* [ASSIGNMENT] Every word of the data must be reproduced in your reply exactly.
________________________
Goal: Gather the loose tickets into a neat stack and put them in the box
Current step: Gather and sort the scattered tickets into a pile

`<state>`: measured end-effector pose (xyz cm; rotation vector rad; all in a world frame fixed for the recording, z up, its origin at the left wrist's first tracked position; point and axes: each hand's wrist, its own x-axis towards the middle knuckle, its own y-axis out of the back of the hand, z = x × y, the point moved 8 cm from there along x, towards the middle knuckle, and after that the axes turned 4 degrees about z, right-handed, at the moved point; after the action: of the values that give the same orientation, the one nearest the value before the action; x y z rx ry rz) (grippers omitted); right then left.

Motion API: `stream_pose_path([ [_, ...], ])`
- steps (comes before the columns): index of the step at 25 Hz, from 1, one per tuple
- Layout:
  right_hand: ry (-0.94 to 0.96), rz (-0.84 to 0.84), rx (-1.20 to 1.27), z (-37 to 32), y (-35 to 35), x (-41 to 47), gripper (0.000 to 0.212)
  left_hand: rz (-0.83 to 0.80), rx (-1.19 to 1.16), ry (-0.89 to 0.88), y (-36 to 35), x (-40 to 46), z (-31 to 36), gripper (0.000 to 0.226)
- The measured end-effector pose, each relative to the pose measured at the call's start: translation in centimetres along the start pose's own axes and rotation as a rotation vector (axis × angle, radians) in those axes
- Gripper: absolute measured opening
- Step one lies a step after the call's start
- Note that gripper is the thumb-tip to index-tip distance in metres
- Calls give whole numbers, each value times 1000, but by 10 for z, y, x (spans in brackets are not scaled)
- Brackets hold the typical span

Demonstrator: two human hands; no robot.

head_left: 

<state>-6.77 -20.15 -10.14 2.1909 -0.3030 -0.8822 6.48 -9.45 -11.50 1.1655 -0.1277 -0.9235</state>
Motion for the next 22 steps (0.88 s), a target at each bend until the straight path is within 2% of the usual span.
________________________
* [TASK RESULT]
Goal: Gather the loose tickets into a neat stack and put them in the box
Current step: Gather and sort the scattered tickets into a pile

`<state>`: measured end-effector pose (xyz cm; rotation vector rad; all in a world frame fixed for the recording, z up, its origin at the left wrist's first tracked position; point and axes: each hand's wrist, its own x-axis towards the middle knuckle, its own y-axis out of the back of the hand, z = x × y, the point moved 8 cm from there along x, towards the middle knuckle, and after that the axes turned 4 degrees about z, right-handed, at the moved point; after the action: of the values that give the same orientation, the one nearest the value before the action; x y z rx ry rz) (grippers omitted); right then left.

Motion API: `stream_pose_path([ [_, ...], ])`
- steps (comes before the columns): index of the step at 25 Hz, from 1, one per tuple
- Layout:
  right_hand: ry (-0.94 to 0.96), rz (-0.84 to 0.84), rx (-1.20 to 1.27), z (-37 to 32), y (-35 to 35), x (-41 to 47), gripper (0.000 to 0.212)
  left_hand: rz (-0.83 to 0.80), rx (-1.19 to 1.16), ry (-0.89 to 0.88), y (-36 to 35), x (-40 to 46), z (-31 to 36), gripper (0.000 to 0.226)
- The measured end-effector pose, each relative to the pose measured at the call's start: translation in centimetres along the start pose's own axes and rotation as a rotation vector (axis × angle, radians) in those axes
- Gripper: absolute measured opening
- Step one lies a step after the call's start
- Note that gripper is the thumb-tip to index-tip distance in metres
- Calls give whole numbers, each value times 1000, but by 10 for z, y, x (spans in brackets are not scaled)
- Brackets hold the typical span

Demonstrator: two human hands; no robot.

head_left: 

<state>-6.77 -20.15 -10.14 2.1909 -0.3030 -0.8822 6.48 -9.45 -11.50 1.1655 -0.1277 -0.9235</state>
Motion for the next 22 steps (0.88 s), a target at each bend until the straight path is within 2% of the usual span.

Nothing else is needed to complete the exercise.